Assignment:
Leave every picture out and give back the lines below from the first through the line that holds "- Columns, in", exactly as written.

··· Provided data ···

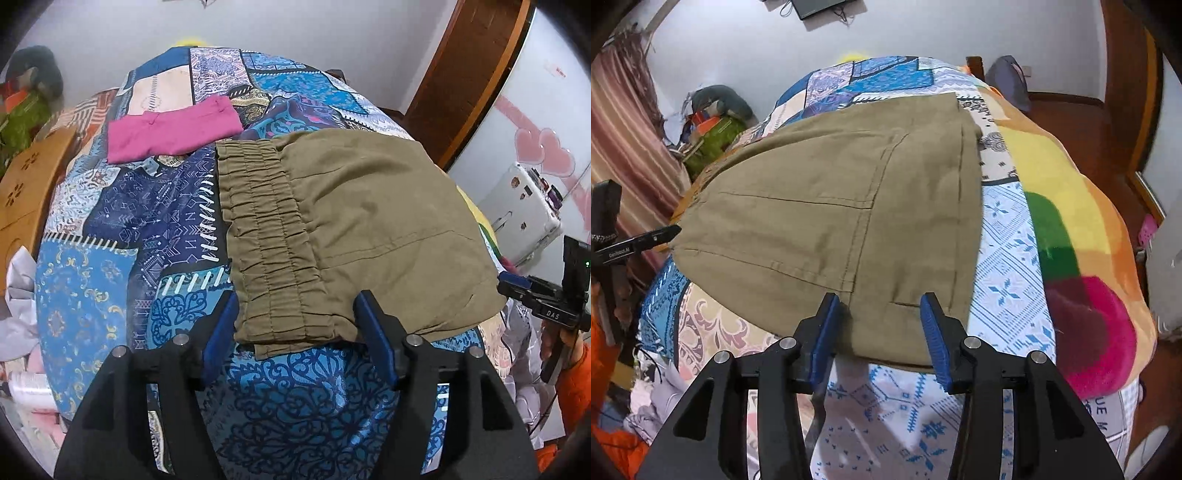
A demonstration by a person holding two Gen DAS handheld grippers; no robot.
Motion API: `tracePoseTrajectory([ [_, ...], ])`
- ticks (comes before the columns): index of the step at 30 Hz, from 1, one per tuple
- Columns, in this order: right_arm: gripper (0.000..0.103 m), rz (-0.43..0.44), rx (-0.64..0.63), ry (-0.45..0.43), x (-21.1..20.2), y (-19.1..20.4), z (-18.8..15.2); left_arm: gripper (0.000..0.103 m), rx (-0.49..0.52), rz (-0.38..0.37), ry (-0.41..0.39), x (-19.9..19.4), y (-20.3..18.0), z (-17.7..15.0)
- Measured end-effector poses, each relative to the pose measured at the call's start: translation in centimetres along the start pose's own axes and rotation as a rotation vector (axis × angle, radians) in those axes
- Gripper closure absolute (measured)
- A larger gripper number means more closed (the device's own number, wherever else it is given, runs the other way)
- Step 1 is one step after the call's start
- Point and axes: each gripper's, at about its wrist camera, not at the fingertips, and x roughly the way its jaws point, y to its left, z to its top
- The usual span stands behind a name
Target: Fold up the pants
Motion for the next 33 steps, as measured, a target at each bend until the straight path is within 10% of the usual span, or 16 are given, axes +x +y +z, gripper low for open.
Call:
tracePoseTrajectory([
  [12,0.056,-0.058,-0.075,-0.044,-1.9,0.2,4.5,0.037,-0.027,0.066,-0.091,-3.1,1.4,6.1],
  [33,0.040,-0.104,-0.091,-0.092,7.1,-5.1,18.2,0.037,-0.093,0.061,0.023,7.5,4.2,12.5],
])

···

Exercise solution:
A demonstration by a person holding two Gen DAS handheld grippers; no robot.
Motion API: `tracePoseTrajectory([ [_, ...], ])`
- ticks (comes before the columns): index of the step at 30 Hz, from 1, one per tuple
- Columns, in this order: right_arm: gripper (0.000..0.103 m), rz (-0.43..0.44), rx (-0.64..0.63), ry (-0.45..0.43), x (-21.1..20.2), y (-19.1..20.4), z (-18.8..15.2); left_arm: gripper (0.000..0.103 m), rx (-0.49..0.52), rz (-0.38..0.37), ry (-0.41..0.39), x (-19.9..19.4), y (-20.3..18.0), z (-17.7..15.0)

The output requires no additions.